«Он получит этих двоих, только если в сделке приму участие я. – Ты уже не скрывала слез. – Серьезно, какой процент тебя устроит? Какой процент должен был назвать Стив, чтобы ты был спокоен?»
«По крайней мере, выше пятидесяти».
Ты покачала головой, провела пальцем по моему лицу.
«Надежда есть всегда».
Я был сердит, мне было горько. Я не мог себя сломать. Мне приходилось бороться с тем, что я в тебе любил: с твоей сосредоточенностью лазерного луча, с твоей неодолимой силой. В тот момент я все это ненавидел.
«Рейчел, это безнадежно. Напрасно ты пытаешься заменить Бога».
«Я люблю тебя, Бен Пейн».
«Вот и докажи это».
«Я доказываю».
«Ты любишь не меня. И даже не их. Ты любишь свою идею о них. Иначе ты сейчас была бы не здесь, а в операционной».
«Я люблю их из-за тебя».
«Забудь их. Я их не хочу. Тебе надо оперироваться. У нас еще будут дети».
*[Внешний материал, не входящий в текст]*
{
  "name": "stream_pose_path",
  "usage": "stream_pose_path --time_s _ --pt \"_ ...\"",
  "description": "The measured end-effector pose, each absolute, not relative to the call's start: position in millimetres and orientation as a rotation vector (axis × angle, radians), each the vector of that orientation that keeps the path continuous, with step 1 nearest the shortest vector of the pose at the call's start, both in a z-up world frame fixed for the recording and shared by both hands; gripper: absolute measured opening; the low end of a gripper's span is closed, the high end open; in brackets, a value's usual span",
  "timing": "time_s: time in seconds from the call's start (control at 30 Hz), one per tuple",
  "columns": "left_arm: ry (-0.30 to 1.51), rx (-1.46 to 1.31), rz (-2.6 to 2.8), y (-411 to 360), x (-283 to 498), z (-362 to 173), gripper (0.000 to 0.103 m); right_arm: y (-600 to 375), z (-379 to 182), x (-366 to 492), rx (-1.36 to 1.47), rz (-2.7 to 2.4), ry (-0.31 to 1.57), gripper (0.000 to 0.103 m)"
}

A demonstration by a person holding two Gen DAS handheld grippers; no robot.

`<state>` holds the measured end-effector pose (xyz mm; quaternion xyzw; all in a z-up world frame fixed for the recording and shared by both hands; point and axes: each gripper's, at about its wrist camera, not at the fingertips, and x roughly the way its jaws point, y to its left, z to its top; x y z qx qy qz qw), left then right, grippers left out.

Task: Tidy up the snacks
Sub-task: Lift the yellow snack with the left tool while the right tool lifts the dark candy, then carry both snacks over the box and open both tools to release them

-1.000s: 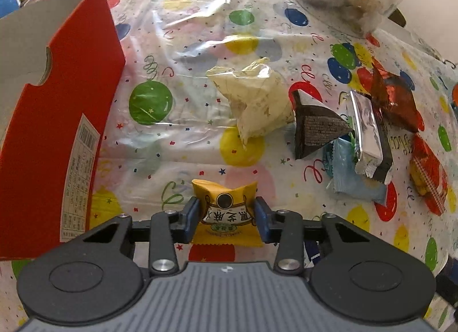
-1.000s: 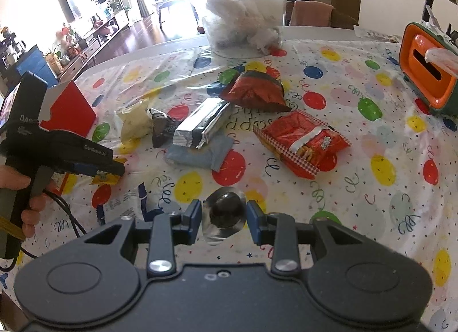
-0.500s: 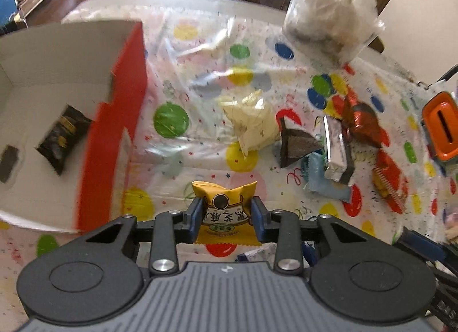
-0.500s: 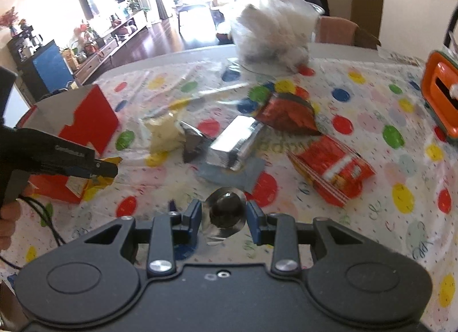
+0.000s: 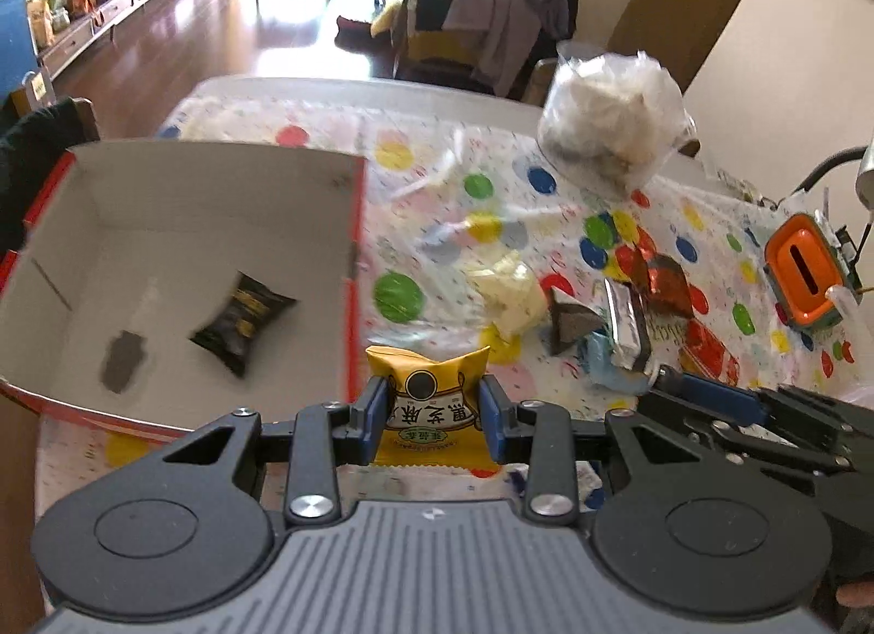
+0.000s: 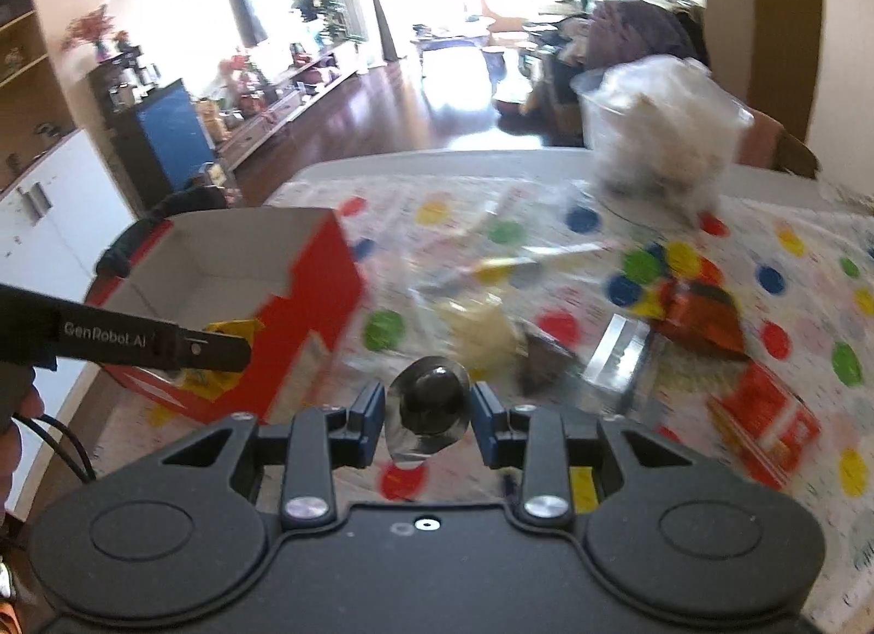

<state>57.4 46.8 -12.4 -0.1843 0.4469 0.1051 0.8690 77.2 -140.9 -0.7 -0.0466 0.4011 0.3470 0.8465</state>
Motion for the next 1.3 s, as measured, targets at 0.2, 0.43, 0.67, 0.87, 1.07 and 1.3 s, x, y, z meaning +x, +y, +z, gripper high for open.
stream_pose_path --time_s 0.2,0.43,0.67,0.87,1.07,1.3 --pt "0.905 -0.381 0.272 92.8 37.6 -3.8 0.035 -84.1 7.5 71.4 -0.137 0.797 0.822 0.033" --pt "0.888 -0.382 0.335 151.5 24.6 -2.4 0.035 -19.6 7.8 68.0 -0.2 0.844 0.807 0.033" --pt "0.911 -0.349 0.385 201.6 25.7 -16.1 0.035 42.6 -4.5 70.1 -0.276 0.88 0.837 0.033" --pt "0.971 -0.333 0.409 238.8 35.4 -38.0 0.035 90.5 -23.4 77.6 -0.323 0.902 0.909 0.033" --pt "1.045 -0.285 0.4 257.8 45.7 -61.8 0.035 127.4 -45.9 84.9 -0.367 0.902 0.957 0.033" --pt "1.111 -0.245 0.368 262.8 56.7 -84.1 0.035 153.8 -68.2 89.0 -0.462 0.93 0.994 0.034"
«Ты что, серьезно так думаешь?»
«Рейчел, будь моя воля, ты бы сейчас лежала в операционной».
«Ты совершенно уверен, что произойдет полный отрыв?»
«Нет, но…»
«Сейчас мои дети живы?»
«Рейчел, последние пятнадцать лет своей жизни я посвятил изучению медицины. Я заслуживаю кое-какого доверия. Это не детская игра. Ты рискуешь жизнью. Ты умрешь и оставишь меня одного».
Ты повернулась, и я увидел в твоих глазах изумление.
«Бен, гарантий не существует. Мы все зависим от случайности».
«Почему ты так упрямишься? Хотя бы на минуту подумай о ком-то другом, а не только о себе. Откуда столько эгоизма?»
«Я думаю не о себе, Бен. Настанет день, когда ты это поймешь».
Я переоделся, зашнуровал кроссовки и, уходя, так хватил дверью, что она чуть не сорвалась с петель.
Я устроил себе пробежку. Полмили по пляжу, потом назад. Ты стояла на террасе, опершись об ограду, и наблюдала за мной.
Закрываю глаза – и вижу тебя…
Доходя до этого места нашей истории, я всегда спотыкаюсь, не зная, как рассказать о том, что было дальше.
Минуло еще два дня. После катастрофы прошло уже три недели. То мне казалось, что мы здесь уже целый год, то, что мы упали с небес только вчера. Странное это было чувство, странное место: время здесь и ускорялось, и замедлялось.
Проснувшись, я почувствовал слабость и сжал руками виски. За последние два дня мы съели кролика и двух бурундуков, больше ничего. Не сказать, чтобы мы стремительно теряли силы, но и о наборе веса речи не было. Мне нужны были калории, иначе на спасение можно было не надеяться. В доме мы находились в безопасности и в тепле. На поддержание огня, дремоту и игру в «Монополию» много энергии не надо. Но стоило мне надеть упряжь и выйти за дверь, как все становилось понятно. Потеть, расходовать силы, дрожать на морозе, на ветру, под снегом было превыше моих сил, тем более с пустым баком.